28/03/2012

Où l'auteur exagère à peine en s'efforçant de dissuader les fous furieux qui envisageraient de faire chanteur

 

Fais chanteur, coco.

 

Ah le beau métier qu’il est beau, comme métier.

 

Quand tu écriras toi-même tes textes, on te dira qu’ils sont nuls ; quand tu chanteras les textes superbes de poètes magnifiques, on te reprochera de ne pas les avoir écrits toi-même.

 

Tu chanteras en anglais et on te reprochera de ne pas chanter en français, et réciproquement.

 

Tu tourneras un clip en noir et blanc et on te reprochera l’absence de couleurs.

 

Tu renouvelleras à chaque album la totalité de ton matériel de studio, tu passeras des mois et des années à créer tes nouveaux sons, tu refuseras de réappliquer les formules qui t’ont déjà valu un hit, et on te dira que tu tombes dans la facilité et que tu fais toujours la même chose.

 

Dès que tu auras un brin de succès et que tu oublieras une seule fois de saluer un de tes amis (que tu n’auras malencontreusement pas aperçu), on t’accusera d’avoir le melon et de snober tes anciens camarades.

 

Tu mèneras de front un emploi à temps plus que plein où tu ne lésineras pas sur les heures sup’, une vie culturelle intense, 4 à 5 projets musicaux parallèles qui te prendront quasiment tout ton temps libre si précieux, tu écriras un blog, peut-être des livres, et tu te feras traiter de branleur et de fainéant.

 

Tu prendras soin, par respect pour ton public, de toujours monter sur scène sobre et bien reposé, en ayant re-répété consciencieusement pour la 15.000e fois des morceaux que tu connais pourtant plus que par cœur, tu te videras les tripes et sortiras de scène en ayant tout donné, et on te reprochera d’être froid, distant et avare d’efforts. 

 

Tu vendras des centaines de milliers de CD dans les pays anglophones, tu y donneras des centaines de concerts et d’interviews sans aucun problème et sans qu’aucun autochtone ne te fasse la moindre remarque sur ta connaissance de l'anglais, mais tes compatriotes railleront ton accent ridicule.

 

Après 30 ans de scène, quand tu continueras à remplir des salles à Paris, Londres, Berlin ou Chicago, à faire la tête d'affiche dans des festivals de plusieurs dizaines de milliers de spectateurs et à y faire danser ton public sur sa tête, la presse de ton pays n’en écrira plus une ligne.
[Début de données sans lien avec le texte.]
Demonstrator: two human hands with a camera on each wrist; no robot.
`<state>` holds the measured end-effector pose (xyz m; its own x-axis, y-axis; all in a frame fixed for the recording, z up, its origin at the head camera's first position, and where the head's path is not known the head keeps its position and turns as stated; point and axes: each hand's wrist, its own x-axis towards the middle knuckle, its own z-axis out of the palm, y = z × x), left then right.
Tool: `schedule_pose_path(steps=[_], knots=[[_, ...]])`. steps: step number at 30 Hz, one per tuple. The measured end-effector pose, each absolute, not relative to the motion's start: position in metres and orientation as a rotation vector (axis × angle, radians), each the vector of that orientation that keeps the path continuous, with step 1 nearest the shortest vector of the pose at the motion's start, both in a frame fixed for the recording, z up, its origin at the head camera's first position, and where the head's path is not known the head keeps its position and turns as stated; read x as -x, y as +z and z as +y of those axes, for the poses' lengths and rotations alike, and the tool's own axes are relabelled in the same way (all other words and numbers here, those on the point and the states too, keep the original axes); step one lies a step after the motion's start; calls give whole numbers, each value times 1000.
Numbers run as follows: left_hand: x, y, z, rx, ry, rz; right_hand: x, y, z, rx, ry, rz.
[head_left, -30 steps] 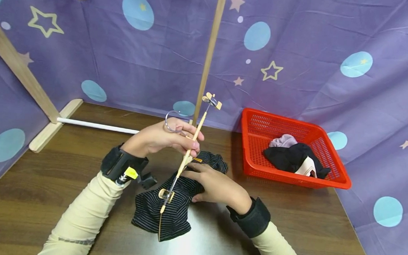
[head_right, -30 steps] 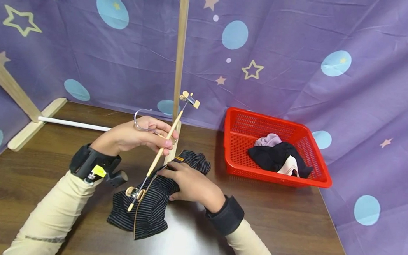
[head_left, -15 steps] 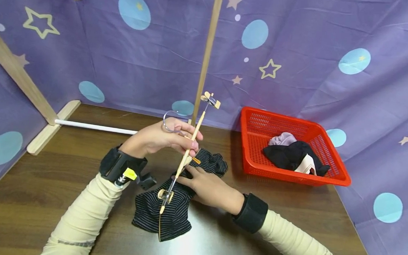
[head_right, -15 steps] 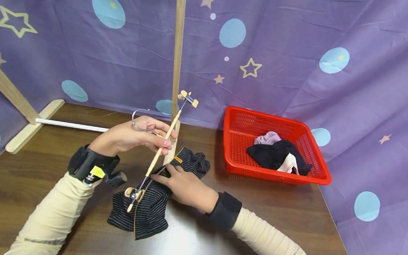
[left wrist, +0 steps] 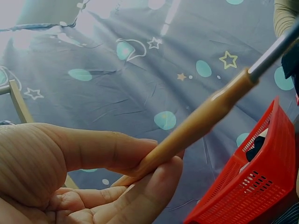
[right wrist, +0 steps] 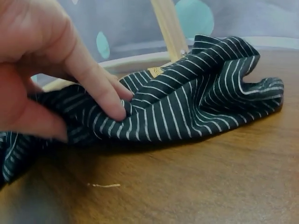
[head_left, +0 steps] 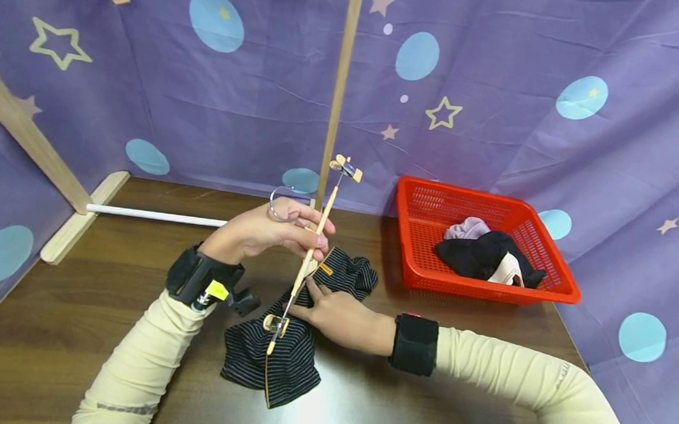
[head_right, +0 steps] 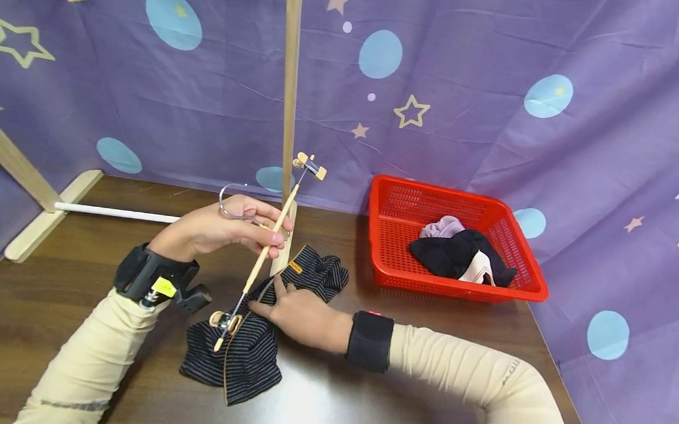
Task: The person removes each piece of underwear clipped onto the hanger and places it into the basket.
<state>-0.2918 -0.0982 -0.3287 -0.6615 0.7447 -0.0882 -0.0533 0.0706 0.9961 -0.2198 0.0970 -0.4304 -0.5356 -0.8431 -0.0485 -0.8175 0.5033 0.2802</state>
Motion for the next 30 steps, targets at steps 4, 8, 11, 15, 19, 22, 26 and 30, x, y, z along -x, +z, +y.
schedule_pose_path(steps=[4, 8, 11, 15, 19, 22, 26, 30], knots=[[292, -328, -99, -691, 1645, 1755, 222, -430, 95, -1487, -487, -2601], [292, -329, -100, -699, 1638, 1763, 225, -424, 96, -1508, -430, -2636], [291, -328, -100, -704, 1640, 1764, 230, -420, 98, -1515, -267, -2683], [291, -328, -101, -705, 1647, 1764, 238, -416, 101, -1512, 52, -2736], [291, -329, -101, -713, 1645, 1759, 243, -409, 103, -1490, 393, -2768], [291, -329, -101, -717, 1645, 1759, 244, -401, 105, -1434, 581, -2783], [291, -329, -101, -715, 1647, 1768, 243, -387, 107, -1338, 752, -2757], [291, -328, -101, -710, 1649, 1774, 243, -369, 114, -1267, 864, -2724]])
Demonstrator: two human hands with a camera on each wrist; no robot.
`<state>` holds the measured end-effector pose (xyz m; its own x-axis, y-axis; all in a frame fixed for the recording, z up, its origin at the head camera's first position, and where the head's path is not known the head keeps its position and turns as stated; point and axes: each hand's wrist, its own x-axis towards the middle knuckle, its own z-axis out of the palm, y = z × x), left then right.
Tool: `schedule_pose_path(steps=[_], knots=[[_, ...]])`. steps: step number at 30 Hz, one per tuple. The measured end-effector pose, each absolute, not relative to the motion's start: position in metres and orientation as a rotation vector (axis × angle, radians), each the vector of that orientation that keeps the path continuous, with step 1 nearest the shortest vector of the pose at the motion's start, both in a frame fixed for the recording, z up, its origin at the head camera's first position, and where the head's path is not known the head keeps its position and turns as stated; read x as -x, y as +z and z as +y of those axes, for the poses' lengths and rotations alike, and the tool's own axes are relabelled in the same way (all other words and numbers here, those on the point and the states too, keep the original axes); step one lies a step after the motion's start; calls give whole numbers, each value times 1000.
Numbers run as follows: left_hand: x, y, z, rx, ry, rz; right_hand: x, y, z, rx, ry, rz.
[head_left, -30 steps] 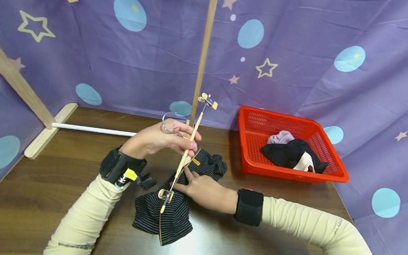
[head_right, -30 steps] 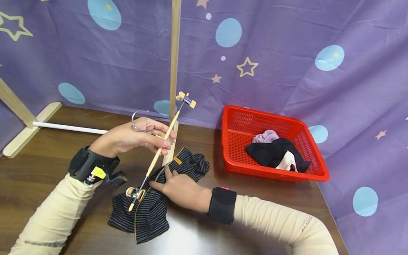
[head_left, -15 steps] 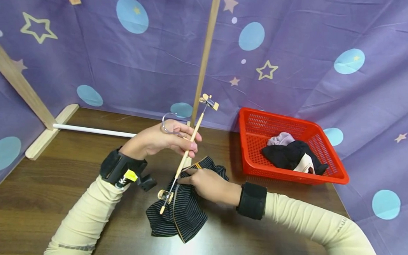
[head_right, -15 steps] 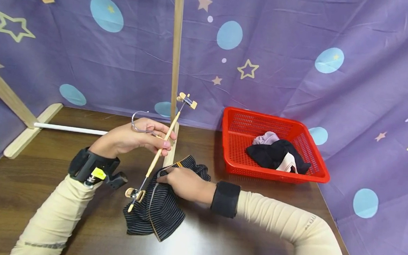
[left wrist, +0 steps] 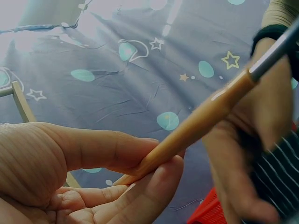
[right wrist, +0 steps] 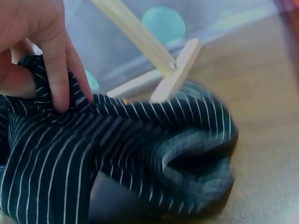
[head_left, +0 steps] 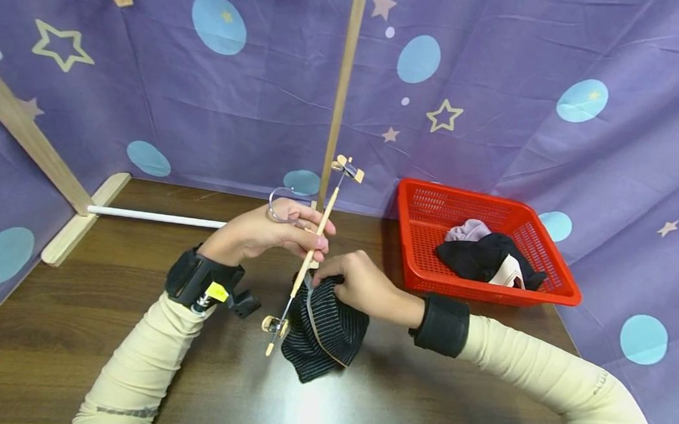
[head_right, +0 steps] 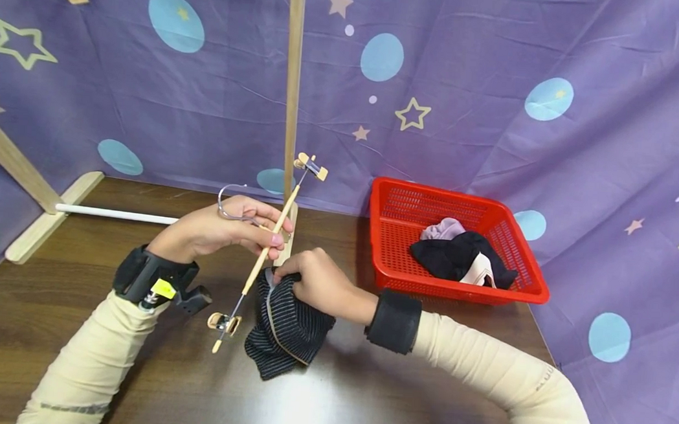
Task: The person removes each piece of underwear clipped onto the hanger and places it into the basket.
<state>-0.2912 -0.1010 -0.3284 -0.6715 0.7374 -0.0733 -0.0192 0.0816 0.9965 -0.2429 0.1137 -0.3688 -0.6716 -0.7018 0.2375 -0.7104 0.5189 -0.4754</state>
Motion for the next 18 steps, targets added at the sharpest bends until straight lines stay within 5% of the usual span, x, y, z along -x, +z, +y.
schedule_pose_path(steps=[18], knots=[[291, -332, -100, -762, 1640, 1762, 258, -259, 182, -585, 955, -2861]])
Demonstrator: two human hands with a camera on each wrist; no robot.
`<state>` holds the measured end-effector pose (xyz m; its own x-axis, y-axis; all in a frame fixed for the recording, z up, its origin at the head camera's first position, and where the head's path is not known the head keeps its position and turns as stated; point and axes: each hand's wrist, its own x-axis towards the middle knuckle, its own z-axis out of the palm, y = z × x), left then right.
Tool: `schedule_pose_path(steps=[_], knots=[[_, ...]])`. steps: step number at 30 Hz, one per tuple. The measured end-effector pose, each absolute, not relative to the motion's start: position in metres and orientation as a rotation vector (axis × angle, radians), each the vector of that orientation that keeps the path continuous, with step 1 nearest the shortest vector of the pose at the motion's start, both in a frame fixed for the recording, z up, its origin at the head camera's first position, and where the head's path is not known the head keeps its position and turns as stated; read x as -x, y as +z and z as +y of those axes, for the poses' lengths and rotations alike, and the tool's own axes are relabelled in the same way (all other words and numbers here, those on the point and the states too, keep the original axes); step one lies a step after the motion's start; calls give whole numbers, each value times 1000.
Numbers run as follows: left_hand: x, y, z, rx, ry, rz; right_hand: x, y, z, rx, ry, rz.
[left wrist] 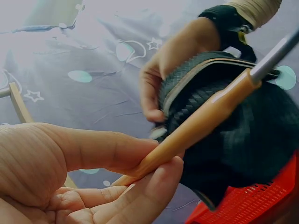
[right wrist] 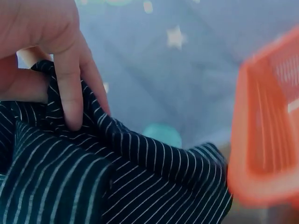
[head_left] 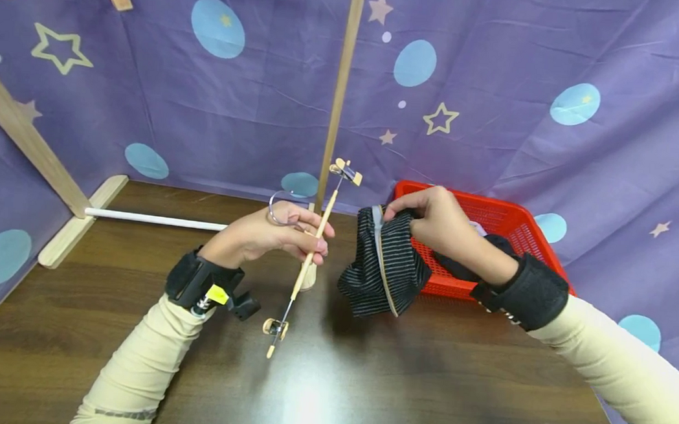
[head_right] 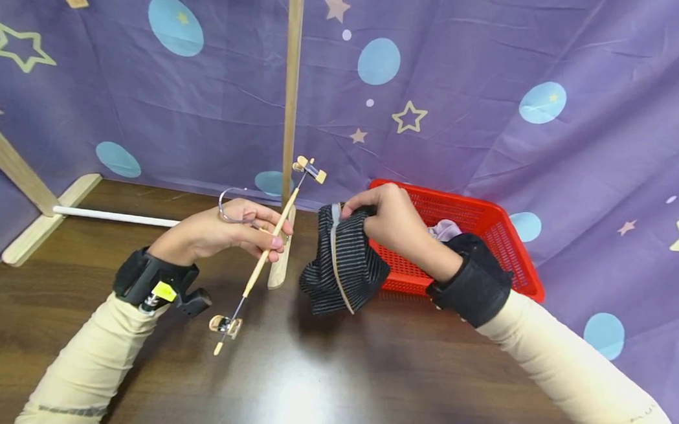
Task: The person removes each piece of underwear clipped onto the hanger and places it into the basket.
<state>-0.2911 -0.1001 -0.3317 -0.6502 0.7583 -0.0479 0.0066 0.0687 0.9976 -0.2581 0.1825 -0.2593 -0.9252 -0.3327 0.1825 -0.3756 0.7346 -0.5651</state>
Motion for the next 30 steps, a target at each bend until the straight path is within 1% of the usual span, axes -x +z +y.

Et, alors qu’on te réclame encore régulièrement partout, des tas de gens -  sûrement plus instruits que toi sur la façon de gérer durablement une carrière internationale - te diront comment t'aurais dû faire, que t’as plus le niveau, que t'intéresses plus personne et qu’il est temps d’arrêter.

 

Et alors que, insensible aux ravages du temps, tu restes objectivement jeune, beau, svelte, chevelu, plein d’humour et que tu votes écolo depuis toujours, on dira de toi que tu es vieux, moche, obèse, chauve, sinistre et d’extrême-droite.

 

Fais chanteur, coco, ça va te plaire.